Shortly after our U3A started in 1999 it was apparent there were sufficient people to form a Bridge Group and a group leader was needed. Reg, the late husband of the present leader Kate Crouch, put his name forward; he was a good bridge player and patient enough to help others learn. His claim to fame in the Bridge world was that whilst working in Trinidad he was asked to partner an Indian lady champion – Kate tells me that he wasn’t chosen for his Bridge abilities as at the time he was sitting quietly reading a book; a Bridge partner was needed, and he was available. Nevertheless he held his own and competed with the Indian champion against other well-known bridge players – and lost. During their time in Trinidad Kate took up Bridge and although she confesses she doesn’t play as well as her husband did and cannot teach as he could, she took over the running of the Bridge Group as we see it today.
This group may not suit ‘serious’ Bridge players, as here the group play more for the social aspect than for the prospect of scoring wins (in fact they don’t keep score at all) and yes you can talk and laugh, and by all accounts they do.
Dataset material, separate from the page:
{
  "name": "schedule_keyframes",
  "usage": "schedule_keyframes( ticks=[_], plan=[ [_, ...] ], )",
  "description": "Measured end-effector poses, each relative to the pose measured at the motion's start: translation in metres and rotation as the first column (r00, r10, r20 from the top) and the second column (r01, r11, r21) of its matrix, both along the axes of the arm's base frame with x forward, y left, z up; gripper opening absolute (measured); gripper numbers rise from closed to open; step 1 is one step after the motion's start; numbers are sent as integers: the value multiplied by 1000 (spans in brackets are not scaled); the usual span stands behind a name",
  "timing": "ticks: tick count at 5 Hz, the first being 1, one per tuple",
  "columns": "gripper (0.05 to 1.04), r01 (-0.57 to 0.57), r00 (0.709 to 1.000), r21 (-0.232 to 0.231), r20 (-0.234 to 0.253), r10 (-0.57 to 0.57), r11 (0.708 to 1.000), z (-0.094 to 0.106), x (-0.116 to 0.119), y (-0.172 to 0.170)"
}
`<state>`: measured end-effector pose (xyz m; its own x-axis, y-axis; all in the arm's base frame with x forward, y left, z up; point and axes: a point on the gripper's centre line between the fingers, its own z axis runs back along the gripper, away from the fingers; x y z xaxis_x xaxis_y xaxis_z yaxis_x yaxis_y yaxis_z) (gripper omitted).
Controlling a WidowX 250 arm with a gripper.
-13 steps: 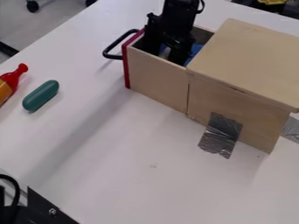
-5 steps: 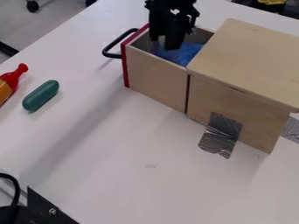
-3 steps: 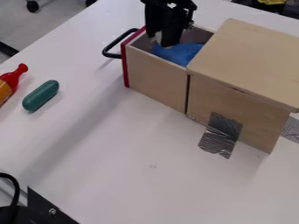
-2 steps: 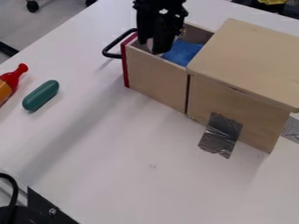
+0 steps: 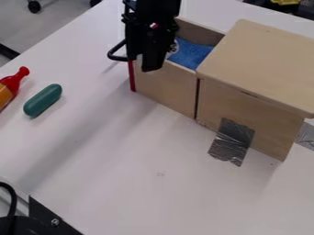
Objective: Take the white object out of the drawer
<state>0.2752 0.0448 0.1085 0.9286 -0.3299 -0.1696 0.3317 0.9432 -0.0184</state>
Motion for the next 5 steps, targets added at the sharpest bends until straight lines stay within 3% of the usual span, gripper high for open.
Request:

Kate doesn’t know who will arrive until the group members walk through the door. The good thing is that this group caters for individuals and even though Bridge is a partnership game requiring four people you don’t need a regular partner. Depending on numbers between 1 and 3 tables are set up. If there are an odd number of people they circulate with perhaps the ‘dummy’ (see below) stepping down in one round, or the losers or the dealer – whatever they decide at the time. This system also helps players adapt to different partners.
Bridge is more complicated than other card games and this sometimes discourages beginners but in this group they can join in even if they don’t know anything about the game. At first they may sit with an experienced player and learn by watching and explanation. The game sounds fascinating with all its facets: there is the ‘bidding’ and the ‘play’. The ‘bidding’ determines who will be the ‘declarer’ (not to be confused with the ‘dealer’) and the ‘dummy’ is the declarer’s partner. I’m sure when you are actually playing the game everything becomes clear but as a non-Bridge player it seems to me quite mentally challenging.